Newly released videos show multiple Indianapolis crimes caught by surveillance

More than 500 cameras pinpoint threats

INDIANAPOLIS - Newly released surveillance camera videos show multiple crimes taking place on street corners, in hallways, elevators and near building entrances in Indianapolis.

More than 500 cameras pan, patrol and pinpoint threats to public safety in the city, with the video used to prevent violence, uncover fraud and promote public safety.

The cameras run 24/7, capturing mostly mundane moments, but they have proven to be an invaluable to crime investigators.

"There is no relaxation of crime and misdeeds during the day, so we have our cameras working all the time," said Bud Myers, executive director of the Indianapolis Housing Agency.

In September 2013, Nathaniel McClendon's mom told police was firing shots onto the street from a 19th-floor apartment in the 500 block of Massachusetts Avenue.

Thanks to surveillance cameras, police could see what they were getting into before they moved in. After nearly four hours, McClendon surrendered.

"I am shocked (by the videos). Sometimes, it reminds me of that show, stupidest criminals," Myers said.

One of the videos showed two men who thought they could steal a moped downtown without being noticed, while another surveillance clip showed teens spraying graffiti.

A series of clips from May 2013 showed contractors covering one of several cameras to start their work day.

Authorities found that the men hired to remove asbestos from Lugar Tower were taking shortcuts. Their employer was later cited for inappropriately handling hazardous material.

"I think that there is just some kind of stupidity that must overtake certain people," Myers said.

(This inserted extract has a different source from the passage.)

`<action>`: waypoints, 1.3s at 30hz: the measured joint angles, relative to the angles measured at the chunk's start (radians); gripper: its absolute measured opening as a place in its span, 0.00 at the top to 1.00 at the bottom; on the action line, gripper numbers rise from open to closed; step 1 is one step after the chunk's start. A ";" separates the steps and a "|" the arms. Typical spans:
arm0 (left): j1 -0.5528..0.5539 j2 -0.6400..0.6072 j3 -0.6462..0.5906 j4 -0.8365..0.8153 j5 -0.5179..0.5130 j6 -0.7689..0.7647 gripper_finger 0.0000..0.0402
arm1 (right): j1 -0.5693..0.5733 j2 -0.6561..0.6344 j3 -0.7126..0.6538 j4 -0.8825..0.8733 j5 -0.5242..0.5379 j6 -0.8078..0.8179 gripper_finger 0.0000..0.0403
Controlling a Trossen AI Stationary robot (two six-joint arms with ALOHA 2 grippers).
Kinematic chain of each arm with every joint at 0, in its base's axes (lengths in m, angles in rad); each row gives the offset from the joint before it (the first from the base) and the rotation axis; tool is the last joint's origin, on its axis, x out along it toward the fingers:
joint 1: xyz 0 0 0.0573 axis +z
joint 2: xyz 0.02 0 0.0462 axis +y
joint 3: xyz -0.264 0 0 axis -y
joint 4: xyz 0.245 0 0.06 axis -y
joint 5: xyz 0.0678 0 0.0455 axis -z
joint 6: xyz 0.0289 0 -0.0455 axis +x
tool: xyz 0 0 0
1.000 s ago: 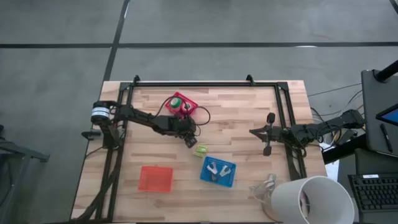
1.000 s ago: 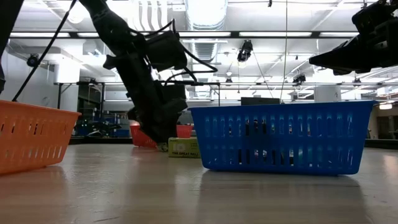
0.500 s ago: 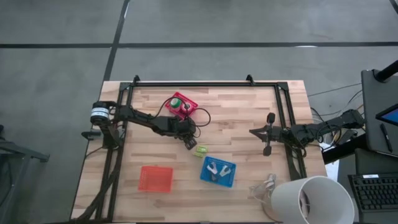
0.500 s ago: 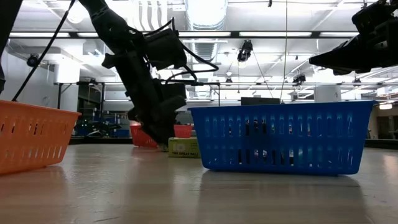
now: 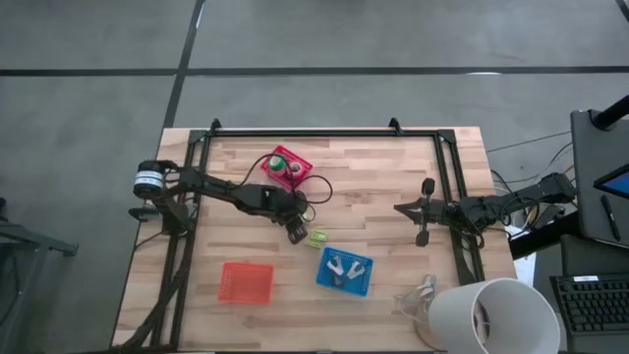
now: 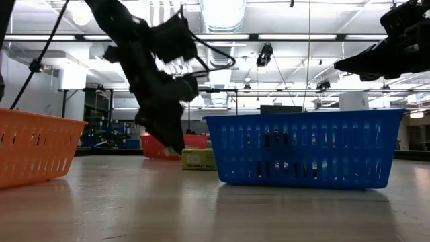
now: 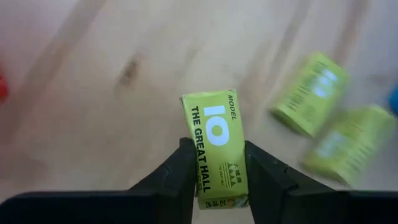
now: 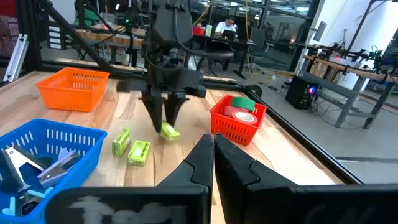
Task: Pick and place Stapler, Stapler remover, tape
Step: Put the top staples box into the orange bin
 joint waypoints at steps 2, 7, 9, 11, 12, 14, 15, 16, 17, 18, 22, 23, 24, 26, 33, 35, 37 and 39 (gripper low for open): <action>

Another surveillance clip showed a woman getting off an elevator apparently had no idea a purse snatcher was behind her.

The thief didn't count on a good Samaritan confronting her, triggering an intense hallway fight.

As the suspect tried to make her getaway, police met her at the elevator and the victim got her purse back.

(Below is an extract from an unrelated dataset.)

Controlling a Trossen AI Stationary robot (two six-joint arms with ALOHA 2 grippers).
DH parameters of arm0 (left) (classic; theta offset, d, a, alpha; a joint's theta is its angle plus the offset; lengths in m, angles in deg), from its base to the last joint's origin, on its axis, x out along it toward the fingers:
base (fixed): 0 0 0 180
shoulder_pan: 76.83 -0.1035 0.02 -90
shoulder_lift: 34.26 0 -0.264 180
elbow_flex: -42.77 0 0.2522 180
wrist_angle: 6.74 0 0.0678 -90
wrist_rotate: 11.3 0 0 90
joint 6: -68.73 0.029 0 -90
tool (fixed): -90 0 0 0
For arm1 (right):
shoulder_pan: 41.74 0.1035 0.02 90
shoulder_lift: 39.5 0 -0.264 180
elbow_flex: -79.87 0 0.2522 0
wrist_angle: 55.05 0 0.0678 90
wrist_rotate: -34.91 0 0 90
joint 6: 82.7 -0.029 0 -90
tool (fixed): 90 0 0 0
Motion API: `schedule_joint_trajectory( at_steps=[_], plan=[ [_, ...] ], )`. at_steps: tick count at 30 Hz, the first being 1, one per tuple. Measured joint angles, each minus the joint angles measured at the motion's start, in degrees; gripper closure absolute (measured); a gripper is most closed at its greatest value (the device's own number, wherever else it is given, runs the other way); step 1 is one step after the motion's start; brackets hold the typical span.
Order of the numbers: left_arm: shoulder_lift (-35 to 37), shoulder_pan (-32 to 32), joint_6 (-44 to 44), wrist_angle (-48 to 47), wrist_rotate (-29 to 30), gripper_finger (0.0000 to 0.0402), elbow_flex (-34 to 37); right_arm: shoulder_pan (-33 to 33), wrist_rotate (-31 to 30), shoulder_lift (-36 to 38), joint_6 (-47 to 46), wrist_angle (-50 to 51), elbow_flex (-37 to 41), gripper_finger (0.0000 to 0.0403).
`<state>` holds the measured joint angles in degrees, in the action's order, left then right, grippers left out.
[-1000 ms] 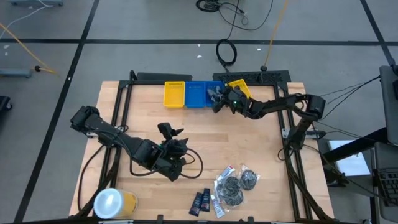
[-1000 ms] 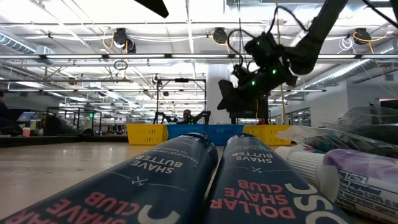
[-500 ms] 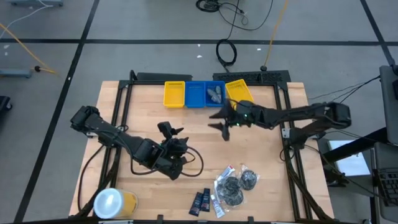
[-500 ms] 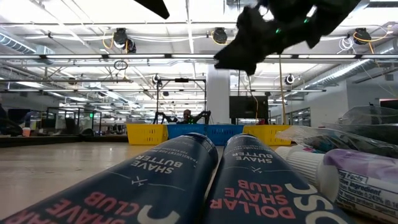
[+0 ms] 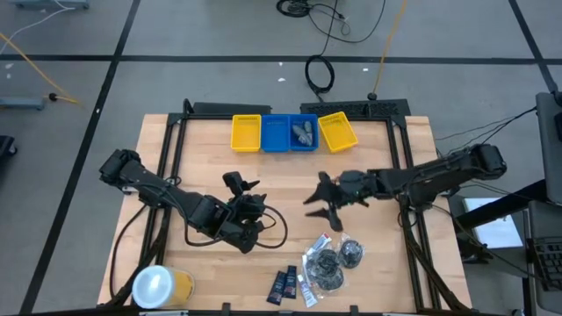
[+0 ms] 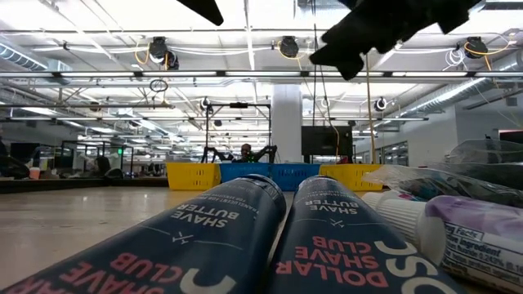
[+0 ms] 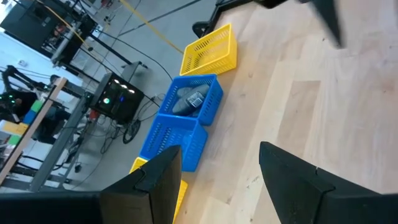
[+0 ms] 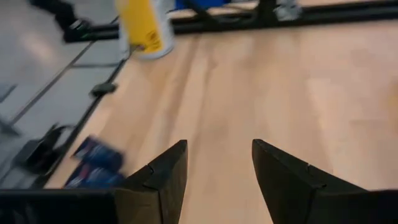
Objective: Pick & Place Travel size toiletries
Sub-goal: Put the hairbrush into the left blue bin
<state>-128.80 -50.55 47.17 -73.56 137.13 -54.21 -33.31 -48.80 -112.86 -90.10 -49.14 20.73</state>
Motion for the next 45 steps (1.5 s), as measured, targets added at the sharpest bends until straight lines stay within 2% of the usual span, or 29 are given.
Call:
schedule_joint_trajectory(
  at_steps=[11, 16, 21, 33, 40, 45],
  plan=[
    [0.0, 0.0, 0.0, 0.2, -0.5, 0.0188, 0.0, 12.5, 0.0, 0.0, -6.8, 6.5, 0.0, 0.0232],
    [0.0, 0.0, -0.2, 0.2, -0.5, 0.0188, 0.0, 17.0, -0.3, 0.0, -12.2, 10.8, 0.1, 0.0232],
    [0.0, 0.0, -0.3, 0.2, -0.9, 0.0188, 0.0, 20.0, -0.3, 0.0, -18.1, 10.3, 2.8, 0.0232],
    [0.0, 0.0, -1.1, 0.2, -2.0, 0.0188, 0.0, 22.1, -1.2, 0.0, -34.3, 10.3, 12.0, 0.0232],
    [0.0, 0.0, -1.0, 0.2, -2.0, 0.0188, 0.0, 20.3, -8.3, 0.0, -34.0, 10.3, 15.8, 0.0232],
    [0.0, 0.0, -1.1, 0.2, -2.0, 0.0188, 0.0, 17.9, -9.0, 0.0, -34.0, 10.3, 17.5, 0.0232]
  ],
)
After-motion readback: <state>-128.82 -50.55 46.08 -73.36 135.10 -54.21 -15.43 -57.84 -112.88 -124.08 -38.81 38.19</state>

"There are some people who don't care, who are so intent on committing that act they're involved in," Myers said.

Indiana University Law Professor David Orentlicher said there is little right to privacy.

"If they try to take pictures when you're in your house or in your back yard or somehow penetrate your private space, then there are limits, but once you go outside, the court has said you give up your expectation of privacy," Orentlicher said.

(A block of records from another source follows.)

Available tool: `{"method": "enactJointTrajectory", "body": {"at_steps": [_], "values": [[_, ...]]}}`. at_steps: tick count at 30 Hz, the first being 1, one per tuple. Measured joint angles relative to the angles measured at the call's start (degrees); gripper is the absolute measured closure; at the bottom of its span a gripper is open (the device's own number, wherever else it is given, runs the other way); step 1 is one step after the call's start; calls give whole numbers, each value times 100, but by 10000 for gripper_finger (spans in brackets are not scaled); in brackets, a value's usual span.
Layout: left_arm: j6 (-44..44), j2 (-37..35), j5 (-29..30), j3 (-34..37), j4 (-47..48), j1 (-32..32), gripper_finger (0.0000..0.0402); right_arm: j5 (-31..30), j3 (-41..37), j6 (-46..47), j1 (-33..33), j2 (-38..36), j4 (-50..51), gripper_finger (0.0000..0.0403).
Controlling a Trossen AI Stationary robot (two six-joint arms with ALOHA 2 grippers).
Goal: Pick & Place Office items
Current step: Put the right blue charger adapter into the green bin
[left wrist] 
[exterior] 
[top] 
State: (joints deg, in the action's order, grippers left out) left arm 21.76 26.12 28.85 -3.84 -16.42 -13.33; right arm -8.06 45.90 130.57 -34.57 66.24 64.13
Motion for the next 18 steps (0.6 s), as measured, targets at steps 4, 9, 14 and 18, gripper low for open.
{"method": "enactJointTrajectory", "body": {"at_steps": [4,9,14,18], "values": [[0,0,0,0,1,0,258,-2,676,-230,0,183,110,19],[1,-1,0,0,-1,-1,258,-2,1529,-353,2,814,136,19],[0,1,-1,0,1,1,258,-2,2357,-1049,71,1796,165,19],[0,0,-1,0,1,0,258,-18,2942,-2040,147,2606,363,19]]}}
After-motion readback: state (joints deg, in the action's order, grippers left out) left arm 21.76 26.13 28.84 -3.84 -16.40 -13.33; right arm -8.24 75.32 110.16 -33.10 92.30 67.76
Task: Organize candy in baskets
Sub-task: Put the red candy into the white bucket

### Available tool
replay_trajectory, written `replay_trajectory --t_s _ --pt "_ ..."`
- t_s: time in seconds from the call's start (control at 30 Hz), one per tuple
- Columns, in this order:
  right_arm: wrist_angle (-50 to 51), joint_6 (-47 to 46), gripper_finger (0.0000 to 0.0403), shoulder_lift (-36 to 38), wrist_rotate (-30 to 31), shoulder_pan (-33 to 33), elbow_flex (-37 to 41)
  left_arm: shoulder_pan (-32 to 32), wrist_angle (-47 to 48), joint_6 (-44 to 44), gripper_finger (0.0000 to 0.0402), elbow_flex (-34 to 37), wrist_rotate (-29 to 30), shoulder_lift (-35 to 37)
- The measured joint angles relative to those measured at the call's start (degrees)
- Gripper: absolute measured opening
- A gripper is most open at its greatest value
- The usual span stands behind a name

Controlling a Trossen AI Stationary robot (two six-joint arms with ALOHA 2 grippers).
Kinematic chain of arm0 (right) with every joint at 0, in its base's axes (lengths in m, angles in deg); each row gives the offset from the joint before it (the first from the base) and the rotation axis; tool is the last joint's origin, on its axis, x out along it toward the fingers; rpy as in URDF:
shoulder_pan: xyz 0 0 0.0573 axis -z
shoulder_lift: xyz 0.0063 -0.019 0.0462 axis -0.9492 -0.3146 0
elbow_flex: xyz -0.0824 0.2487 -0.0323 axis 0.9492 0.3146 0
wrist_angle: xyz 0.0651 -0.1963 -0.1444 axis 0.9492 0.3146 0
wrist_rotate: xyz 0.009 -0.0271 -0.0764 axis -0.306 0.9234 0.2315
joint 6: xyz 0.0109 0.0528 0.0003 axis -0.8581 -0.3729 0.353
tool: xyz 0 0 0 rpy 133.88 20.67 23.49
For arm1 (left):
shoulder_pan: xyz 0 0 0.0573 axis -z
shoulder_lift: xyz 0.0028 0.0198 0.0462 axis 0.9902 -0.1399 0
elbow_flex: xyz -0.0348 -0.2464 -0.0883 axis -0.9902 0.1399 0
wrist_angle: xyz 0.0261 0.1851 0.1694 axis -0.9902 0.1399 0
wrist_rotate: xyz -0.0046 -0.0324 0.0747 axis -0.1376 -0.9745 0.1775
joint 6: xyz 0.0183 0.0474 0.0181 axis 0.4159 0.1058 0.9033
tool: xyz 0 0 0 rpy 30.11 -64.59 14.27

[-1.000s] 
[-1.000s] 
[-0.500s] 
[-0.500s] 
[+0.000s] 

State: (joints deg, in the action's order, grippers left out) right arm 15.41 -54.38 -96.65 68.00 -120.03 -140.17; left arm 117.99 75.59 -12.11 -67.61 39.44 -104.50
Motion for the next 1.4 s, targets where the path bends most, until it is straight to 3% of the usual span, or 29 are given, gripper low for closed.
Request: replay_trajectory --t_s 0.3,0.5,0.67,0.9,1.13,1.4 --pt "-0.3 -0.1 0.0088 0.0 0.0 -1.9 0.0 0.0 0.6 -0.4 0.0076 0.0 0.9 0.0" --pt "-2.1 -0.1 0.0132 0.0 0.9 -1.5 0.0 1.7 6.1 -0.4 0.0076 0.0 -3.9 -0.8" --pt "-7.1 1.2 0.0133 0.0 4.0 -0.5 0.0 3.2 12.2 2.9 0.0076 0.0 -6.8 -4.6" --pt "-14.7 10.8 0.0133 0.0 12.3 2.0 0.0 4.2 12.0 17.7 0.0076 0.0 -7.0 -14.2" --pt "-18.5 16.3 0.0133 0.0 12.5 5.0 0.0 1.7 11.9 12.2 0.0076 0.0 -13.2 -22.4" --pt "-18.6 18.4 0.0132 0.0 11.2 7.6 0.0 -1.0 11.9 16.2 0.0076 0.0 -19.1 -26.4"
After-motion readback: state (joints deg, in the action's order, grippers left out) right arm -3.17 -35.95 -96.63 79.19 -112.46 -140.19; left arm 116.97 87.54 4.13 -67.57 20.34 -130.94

The cameras have also been used to save taxpayers hundreds of thousands of dollars in potential legal fees and lawsuits.

Police said a woman reported she had been raped in a city building, but the claim was determined to be false because the man involved in the case was her boyfriend and the relationship was caught on camera.

The cameras have been credited with reducing crime by 36 percent in parts of the city. There are plans to add more when funding is made available.